Dan turned, relieved and then annoyed as he recognized the voice.
Tom Reardon stood at the entrance to the study, slipping on a pair of gloves. Despite the late hour, he looked fresh and alert, his dark brown eyes scanning the room, his Citadel Protection uniform wrinkle-free.
“What are you doing here?” It came out harsher than Dan intended.
“My case, too, remember? I was in the shower and when I got out there was a message on my phone from Leslie Prescott. She sounded scared but not terrified. Said the man who killed her husband had shown up and she knew who sent him. Then she hung up. I tried calling back but it went straight to voicemail.”
“That’s all? You’d better not be holding anything back, because—”
“That was the whole call. Twenty seconds at best. I saved the message for you. So where is she?”
“Panic room,” Schreiber said. Dan shot him a dirty look and the tall, stocky officer quickly found something else to do.
“Behind that wall.” Dan jerked his thumb at it. “Their tech’s on the way to open it.”
“Damn.” Reardon moved through the study, picking his way like an acrobat through the gore and splatter on the floor.
He hasn’t lost his touch at a crime scene, I’ll give him that.
“A lot of gunfire,” Reardon said, eyeing the shell casings littering the floor. “At least a dozen shots.”

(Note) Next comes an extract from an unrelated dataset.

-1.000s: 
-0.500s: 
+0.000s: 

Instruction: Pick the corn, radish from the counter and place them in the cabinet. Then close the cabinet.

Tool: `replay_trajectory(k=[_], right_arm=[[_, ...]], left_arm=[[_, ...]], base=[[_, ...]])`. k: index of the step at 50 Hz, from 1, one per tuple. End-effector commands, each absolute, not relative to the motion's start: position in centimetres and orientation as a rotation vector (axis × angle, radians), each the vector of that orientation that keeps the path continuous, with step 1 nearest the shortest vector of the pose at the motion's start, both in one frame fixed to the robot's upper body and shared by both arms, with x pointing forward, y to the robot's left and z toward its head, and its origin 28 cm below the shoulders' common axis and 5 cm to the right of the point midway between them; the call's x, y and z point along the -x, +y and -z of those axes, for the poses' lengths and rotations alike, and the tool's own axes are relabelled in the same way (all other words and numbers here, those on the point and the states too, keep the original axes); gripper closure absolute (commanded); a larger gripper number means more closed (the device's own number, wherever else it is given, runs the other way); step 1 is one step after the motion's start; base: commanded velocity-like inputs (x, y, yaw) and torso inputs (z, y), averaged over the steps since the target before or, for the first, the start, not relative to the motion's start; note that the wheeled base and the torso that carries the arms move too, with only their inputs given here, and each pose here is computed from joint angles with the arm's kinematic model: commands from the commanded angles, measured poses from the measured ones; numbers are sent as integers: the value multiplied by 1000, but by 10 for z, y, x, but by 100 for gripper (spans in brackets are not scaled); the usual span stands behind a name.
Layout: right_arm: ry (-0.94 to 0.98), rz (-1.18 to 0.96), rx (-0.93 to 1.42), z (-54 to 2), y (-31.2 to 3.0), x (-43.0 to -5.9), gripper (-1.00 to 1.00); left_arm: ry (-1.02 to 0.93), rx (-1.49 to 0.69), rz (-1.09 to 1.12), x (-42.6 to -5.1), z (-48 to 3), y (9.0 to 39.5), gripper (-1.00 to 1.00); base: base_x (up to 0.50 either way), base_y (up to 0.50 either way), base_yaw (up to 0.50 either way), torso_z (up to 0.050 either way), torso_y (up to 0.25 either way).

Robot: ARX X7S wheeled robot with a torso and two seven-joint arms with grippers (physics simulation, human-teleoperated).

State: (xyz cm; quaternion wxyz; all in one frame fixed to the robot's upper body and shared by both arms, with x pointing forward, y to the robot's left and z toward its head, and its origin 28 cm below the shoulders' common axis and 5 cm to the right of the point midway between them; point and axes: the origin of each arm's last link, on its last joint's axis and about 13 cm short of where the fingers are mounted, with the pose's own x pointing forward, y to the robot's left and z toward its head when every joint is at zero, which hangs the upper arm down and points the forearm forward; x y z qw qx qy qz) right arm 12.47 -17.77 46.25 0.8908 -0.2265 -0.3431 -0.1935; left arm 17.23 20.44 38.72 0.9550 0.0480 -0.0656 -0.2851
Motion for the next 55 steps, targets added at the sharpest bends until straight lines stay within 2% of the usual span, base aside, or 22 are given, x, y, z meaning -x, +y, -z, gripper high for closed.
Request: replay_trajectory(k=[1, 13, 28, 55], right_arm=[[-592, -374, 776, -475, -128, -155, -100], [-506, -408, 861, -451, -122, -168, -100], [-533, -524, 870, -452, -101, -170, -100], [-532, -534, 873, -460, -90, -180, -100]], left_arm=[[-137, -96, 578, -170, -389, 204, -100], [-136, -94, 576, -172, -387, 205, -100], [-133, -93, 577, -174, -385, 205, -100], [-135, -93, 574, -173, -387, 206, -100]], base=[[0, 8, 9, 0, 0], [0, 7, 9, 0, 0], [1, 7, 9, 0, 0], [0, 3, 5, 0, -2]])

“So where are the bullets?”
Both men looked at Joanna, who knelt next to a man whose head was twisted at an unnatural angle so that it stared at his left arm, which sat several feet away.
Dan glanced around the room, searching for holes in walls or furniture.
“Just like Prescott’s office,” he said, more to himself than the others. But they still heard.
One of Reardon’s eyebrows went up. “You’re right. Shots fired and no slugs recovered, only casings.”
“This time there’s one in the camera.” Dan pointed it out to Reardon.
“Still. Whatever Shaun Prescott and these poor bastards shot at, they hit it.”
“What kind of person can take a dozen or more hits at close range without going down?”
Reardon frowned. “Jacked on drugs? Wearing a vest?”
Dan shook his head. “I don’t care how good a vest you’ve got, that kind of gunfire’s gonna do some damage. And no drug in the world lets you run away with a dozen holes in you.”
“Maybe he wore body armor under his clothes?”
“How do you know it’s only one?” Dan asked.
“Look at the footprints.” Reardon indicated a set of large, smudged tracks leading through the blood toward the wall separating the panic room from the study. “One guy. Pretty large feet. Fights with the guards, kills them, and then heads right for the panic room.”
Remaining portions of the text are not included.